This document collects frequently asked metric expressions for typical K8s use-cases. Listed metric expressions can be used for charting or alerting using custom metric events.
If your main use case is to alert on common Kubernetes issues, please do not set up Metric events using any of the metric expressions below. Instead, use our product's built-in alerts, which we introduced with version 1.254. You find them in Settings > Anomaly detection > Kubernetes. You can find more information about this feature in our documentation and in our community.
Table of contents
- Prerequisites
- Important note
- Node utilization
- Node conditions
- Workload health
- Workloads resource utilization and optimization
- Further Reading
This document assumes basic familiarity with metric selectors. If you don't yet feel comfortable with simple metric selectors, consider reading through Query by Example first.
You can try the examples listed here through the Web UI via Data Explorer,
or you can send selectors to the /v2/metrics/query
API for evaluation.
Depending on the size of your environment, the following examples might put extreme load on your Dynatrace environment.
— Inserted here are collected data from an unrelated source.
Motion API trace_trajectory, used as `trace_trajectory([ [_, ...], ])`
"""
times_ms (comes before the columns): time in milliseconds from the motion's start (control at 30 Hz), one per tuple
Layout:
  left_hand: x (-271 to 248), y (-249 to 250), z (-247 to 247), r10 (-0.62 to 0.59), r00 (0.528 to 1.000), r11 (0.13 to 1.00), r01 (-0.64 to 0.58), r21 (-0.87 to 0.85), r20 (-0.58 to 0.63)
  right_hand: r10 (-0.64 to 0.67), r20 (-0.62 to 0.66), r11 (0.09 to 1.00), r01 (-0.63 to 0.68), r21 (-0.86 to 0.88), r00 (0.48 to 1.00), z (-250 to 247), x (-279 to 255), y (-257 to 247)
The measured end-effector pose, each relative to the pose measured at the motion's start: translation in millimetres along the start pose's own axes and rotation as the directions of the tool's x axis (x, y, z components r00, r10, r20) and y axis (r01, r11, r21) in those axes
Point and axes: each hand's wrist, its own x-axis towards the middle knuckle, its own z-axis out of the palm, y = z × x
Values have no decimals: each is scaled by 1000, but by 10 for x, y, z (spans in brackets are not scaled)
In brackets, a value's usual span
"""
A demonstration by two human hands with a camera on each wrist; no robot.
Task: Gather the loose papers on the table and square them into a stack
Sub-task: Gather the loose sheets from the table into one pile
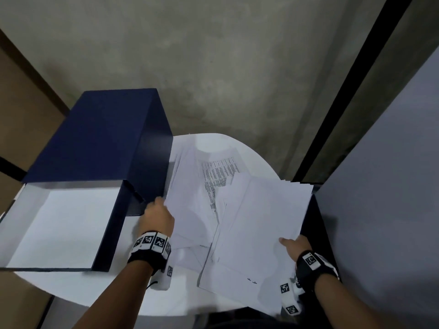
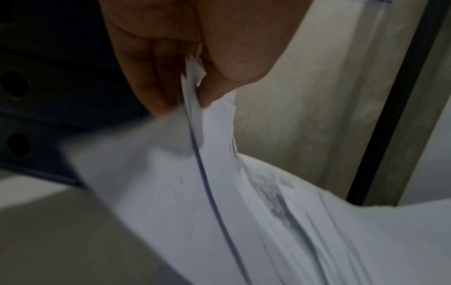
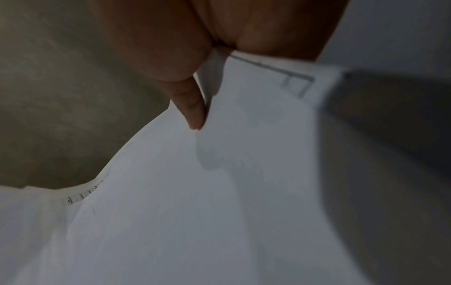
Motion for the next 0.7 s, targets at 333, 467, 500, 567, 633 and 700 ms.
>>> trace_trajectory([
  [333,-142,289,-1116,8,926,951,-124,-284,-378,-61,107,990,74,-123,992,71,27,17],
  [467,-154,361,-1498,-54,916,884,-141,-445,-397,-58,129,987,76,-139,990,64,2,2],
  [500,-141,362,-1533,-71,921,866,-134,-482,-383,-54,137,989,71,-126,989,57,-10,5],
  [567,-114,358,-1472,-72,944,813,-131,-567,-321,-64,136,991,78,-106,989,42,-30,17],
  [633,-114,357,-1261,-31,979,760,-109,-641,-204,-60,140,996,68,-52,988,22,-51,46],
  [700,-165,379,-945,20,996,720,-71,-691,-82,-32,156,999,30,14,987,-14,-96,46],
])
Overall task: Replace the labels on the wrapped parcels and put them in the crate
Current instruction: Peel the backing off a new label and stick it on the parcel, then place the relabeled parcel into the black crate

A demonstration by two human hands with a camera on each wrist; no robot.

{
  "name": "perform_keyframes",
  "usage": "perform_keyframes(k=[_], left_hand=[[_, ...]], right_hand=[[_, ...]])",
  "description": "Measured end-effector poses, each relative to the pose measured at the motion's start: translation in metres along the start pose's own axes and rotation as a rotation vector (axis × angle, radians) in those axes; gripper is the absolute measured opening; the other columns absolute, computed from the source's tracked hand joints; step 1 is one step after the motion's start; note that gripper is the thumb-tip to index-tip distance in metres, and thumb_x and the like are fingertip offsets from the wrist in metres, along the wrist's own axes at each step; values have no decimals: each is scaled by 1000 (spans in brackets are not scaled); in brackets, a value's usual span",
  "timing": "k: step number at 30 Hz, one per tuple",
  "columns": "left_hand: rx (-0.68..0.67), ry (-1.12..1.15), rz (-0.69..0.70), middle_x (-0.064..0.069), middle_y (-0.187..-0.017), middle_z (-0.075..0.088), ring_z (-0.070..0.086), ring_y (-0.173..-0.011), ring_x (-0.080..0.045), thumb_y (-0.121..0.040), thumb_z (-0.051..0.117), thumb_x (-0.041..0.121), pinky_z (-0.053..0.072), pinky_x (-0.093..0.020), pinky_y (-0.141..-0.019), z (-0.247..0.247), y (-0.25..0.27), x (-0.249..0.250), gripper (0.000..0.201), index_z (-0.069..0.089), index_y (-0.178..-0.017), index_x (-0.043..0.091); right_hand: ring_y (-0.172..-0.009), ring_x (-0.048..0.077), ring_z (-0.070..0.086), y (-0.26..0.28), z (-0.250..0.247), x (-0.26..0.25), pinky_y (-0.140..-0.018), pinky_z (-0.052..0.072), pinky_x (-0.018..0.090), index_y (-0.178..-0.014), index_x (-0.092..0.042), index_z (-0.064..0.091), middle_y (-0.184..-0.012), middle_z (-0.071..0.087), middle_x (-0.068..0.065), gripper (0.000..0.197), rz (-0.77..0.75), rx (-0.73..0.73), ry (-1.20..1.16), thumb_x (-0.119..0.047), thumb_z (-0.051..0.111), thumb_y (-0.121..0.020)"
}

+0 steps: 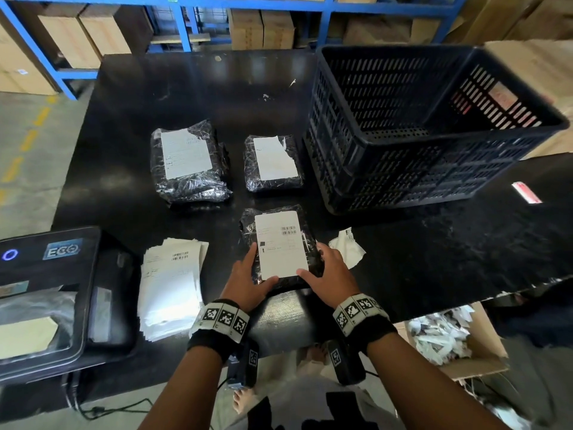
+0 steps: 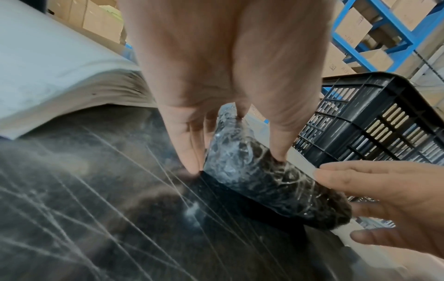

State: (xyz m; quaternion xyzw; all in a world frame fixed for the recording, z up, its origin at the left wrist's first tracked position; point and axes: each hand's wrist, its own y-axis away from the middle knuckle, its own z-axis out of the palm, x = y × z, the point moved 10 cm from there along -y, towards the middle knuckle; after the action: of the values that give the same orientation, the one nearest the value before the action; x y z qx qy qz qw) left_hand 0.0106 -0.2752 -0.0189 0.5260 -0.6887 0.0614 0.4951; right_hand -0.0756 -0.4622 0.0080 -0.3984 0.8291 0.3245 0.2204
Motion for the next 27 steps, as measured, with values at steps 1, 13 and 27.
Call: perform_keyframes(k=[1, 13, 27], left_hand=[[0, -9, -1, -5, -141, 40, 46, -126, -21, -74, 74, 43, 40, -44, -106, 0, 1, 0, 99, 10, -150, 36], [76, 109, -60, -3, -120, 61, 57, -103, -18, -89, 58, 19, 44, -37, -98, -16, 7, 5, 42, 49, -130, 20], [76, 293, 11, 1, -98, 70, 65, -84, -14, -90, 52, 15, 50, -24, -75, -42, 5, 11, 26, 63, -113, 21]], right_hand=[[-129, 16, 47, -3, 1, 4, -106, 43, 40, -145, -30, 31, -146, 39, -5, 76, 20, -29, -60, -43, 70, -82], [-110, 16, 57, -27, 13, -15, -99, 43, 35, -122, -34, 50, -119, 61, -10, 30, 167, -311, -335, -44, 50, -94], [-88, 25, 70, -28, -5, -25, -77, 60, 39, -109, -5, 69, -108, 72, 16, 25, 214, -200, -781, -22, 65, -91]])
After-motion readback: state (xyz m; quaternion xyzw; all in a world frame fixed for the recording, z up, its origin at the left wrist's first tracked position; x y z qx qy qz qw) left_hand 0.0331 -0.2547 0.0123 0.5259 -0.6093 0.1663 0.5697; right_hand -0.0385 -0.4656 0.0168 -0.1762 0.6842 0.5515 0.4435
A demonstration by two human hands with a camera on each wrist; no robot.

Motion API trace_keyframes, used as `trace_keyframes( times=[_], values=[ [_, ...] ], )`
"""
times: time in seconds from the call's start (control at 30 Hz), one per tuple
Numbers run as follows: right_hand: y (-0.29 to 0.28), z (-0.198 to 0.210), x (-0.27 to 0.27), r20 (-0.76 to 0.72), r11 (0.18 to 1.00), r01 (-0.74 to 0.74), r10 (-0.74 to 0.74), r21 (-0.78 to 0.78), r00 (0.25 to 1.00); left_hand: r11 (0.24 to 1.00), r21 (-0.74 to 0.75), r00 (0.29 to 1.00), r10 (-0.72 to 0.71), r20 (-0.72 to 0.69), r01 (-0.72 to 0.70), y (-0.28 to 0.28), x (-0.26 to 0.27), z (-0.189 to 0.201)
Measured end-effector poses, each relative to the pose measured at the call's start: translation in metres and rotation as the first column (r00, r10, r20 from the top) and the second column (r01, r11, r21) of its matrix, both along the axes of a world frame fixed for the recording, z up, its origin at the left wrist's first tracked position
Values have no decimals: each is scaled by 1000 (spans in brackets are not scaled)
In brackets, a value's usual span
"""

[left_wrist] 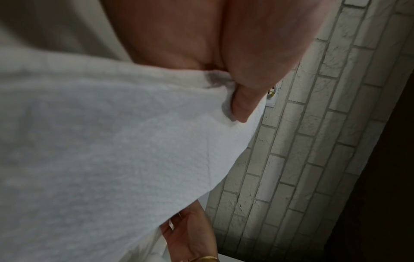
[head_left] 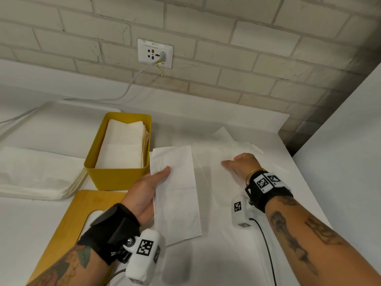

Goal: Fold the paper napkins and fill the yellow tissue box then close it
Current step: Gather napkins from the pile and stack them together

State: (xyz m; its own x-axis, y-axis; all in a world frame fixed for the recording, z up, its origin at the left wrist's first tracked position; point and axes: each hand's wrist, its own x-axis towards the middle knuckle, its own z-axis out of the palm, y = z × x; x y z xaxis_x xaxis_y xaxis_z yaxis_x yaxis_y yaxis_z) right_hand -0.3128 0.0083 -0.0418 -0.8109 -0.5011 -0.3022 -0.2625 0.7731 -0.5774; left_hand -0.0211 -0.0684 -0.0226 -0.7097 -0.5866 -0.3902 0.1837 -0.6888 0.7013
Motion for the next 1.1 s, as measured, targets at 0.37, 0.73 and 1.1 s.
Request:
trace_keyframes(
  times=[0.37, 0.73, 1.1],
  values=[
    [7, 39, 30, 16, 872, 32, -28, -488, 999, 999, 30, 1000, -25, 3, 25, -1, -4, -6],
    [37, 63, 128, 383, 662, 36, 387, -749, 839, 995, 61, 992, -73, -100, 79, 5, -16, -7],
    [39, 25, 151, 367, 766, 99, 187, -635, 911, 987, 81, 984, -128, -123, 138, 5, -14, -12]
  ],
)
Please use with care and try using filters whenever possible to narrow the scope of these queries.
Let's start of with some simple metric expressions to measure relative nodes utilization in terms of usage, requests and limits over time.
For CPU usage, we can use the builtin:host.cpu.usage metric in combination with an entity-selector filtering for only hosts that are part of any Kubernetes cluster.
builtin:host.cpu.usage
:filter(and(in("dt.entity.host",entitySelector("type(host),softwaretechnologies(~"KUBERNETES~")"))))
:splitBy("dt.entity.host")
For requests we can divide the requested CPU by the total number of cores available on each node.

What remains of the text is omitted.